* _Work item_:
Copy the listing below in full and skip every picture.

|---|

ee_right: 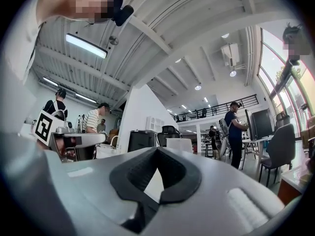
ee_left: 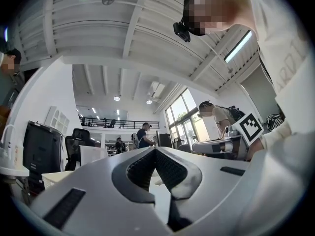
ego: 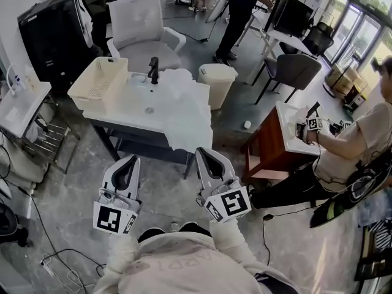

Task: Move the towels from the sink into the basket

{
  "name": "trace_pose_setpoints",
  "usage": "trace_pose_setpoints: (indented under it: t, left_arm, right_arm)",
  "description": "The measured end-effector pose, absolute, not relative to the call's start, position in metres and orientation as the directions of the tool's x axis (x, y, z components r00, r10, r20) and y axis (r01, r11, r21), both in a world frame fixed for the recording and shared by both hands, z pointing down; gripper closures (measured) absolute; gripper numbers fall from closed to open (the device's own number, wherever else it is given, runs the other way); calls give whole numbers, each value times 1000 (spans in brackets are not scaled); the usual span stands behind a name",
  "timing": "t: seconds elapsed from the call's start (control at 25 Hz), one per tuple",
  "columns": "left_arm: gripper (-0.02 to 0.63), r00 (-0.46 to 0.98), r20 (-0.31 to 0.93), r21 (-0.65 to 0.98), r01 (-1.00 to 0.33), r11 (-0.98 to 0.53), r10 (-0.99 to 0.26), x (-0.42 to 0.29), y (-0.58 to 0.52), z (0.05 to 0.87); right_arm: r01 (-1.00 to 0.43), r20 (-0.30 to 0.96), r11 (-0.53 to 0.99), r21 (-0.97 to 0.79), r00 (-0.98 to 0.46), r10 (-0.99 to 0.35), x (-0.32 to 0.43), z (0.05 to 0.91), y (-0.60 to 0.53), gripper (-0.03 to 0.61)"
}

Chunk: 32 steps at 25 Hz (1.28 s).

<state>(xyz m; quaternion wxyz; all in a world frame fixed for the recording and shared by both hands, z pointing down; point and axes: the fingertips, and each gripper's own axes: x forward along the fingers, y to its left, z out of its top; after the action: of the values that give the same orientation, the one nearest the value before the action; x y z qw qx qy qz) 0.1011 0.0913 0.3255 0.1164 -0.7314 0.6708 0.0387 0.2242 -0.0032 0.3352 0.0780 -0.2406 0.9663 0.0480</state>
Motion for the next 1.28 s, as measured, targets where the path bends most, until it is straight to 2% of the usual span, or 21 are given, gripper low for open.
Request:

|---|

* _Solved problem_:
ee_right: 
ee_left: 
ego: 

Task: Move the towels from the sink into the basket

{
  "name": "trace_pose_setpoints",
  "usage": "trace_pose_setpoints: (indented under it: t, left_arm, right_arm)",
  "description": "The measured end-effector pose, absolute, not relative to the call's start, position in metres and orientation as the directions of the tool's x axis (x, y, z components r00, r10, r20) and y axis (r01, r11, r21), both in a world frame fixed for the recording and shared by both hands, z pointing down; gripper closures (measured) absolute; gripper numbers fall from closed to open (the device's own number, wherever else it is given, runs the other way); calls give whole numbers, each value times 1000 (spans in brackets are not scaled); the usual span stands behind a name",
  "timing": "t: seconds elapsed from the call's start (control at 25 Hz), one per tuple",
  "columns": "left_arm: gripper (-0.02 to 0.63), r00 (-0.46 to 0.98), r20 (-0.31 to 0.93), r21 (-0.65 to 0.98), r01 (-1.00 to 0.33), r11 (-0.98 to 0.53), r10 (-0.99 to 0.26), x (-0.42 to 0.29), y (-0.58 to 0.52), z (0.05 to 0.87); right_arm: r01 (-1.00 to 0.43), r20 (-0.30 to 0.96), r11 (-0.53 to 0.99), r21 (-0.97 to 0.79), r00 (-0.98 to 0.46), r10 (-0.99 to 0.35), x (-0.32 to 0.43), z (0.05 to 0.91), y (-0.60 to 0.53), gripper (-0.03 to 0.61)"
}

Chunk: 32 steps at 25 Hz (1.28 s).

<state>(xyz m; quaternion wxyz; all in a world frame fixed for the recording and shared by both hands, z pointing down; point and axes: the fingertips, and each gripper's own axes: x forward along the fingers, y to its left, z out of its top; after the action: of the values that give the same orientation, the one nearest the value before the action; x y z qw qx qy qz) 0.1011 0.0913 0.3255 0.1164 -0.7314 0.6708 0.0387 0.2242 -0.0032 0.3352 0.0780 -0.2406 0.9663 0.0480</state>
Motion for the next 1.28 s, as measured, targets where the path bends most, until it is straight to 2% of the usual span, or 21 are given, gripper low for open.
Request:

The requested output is complete.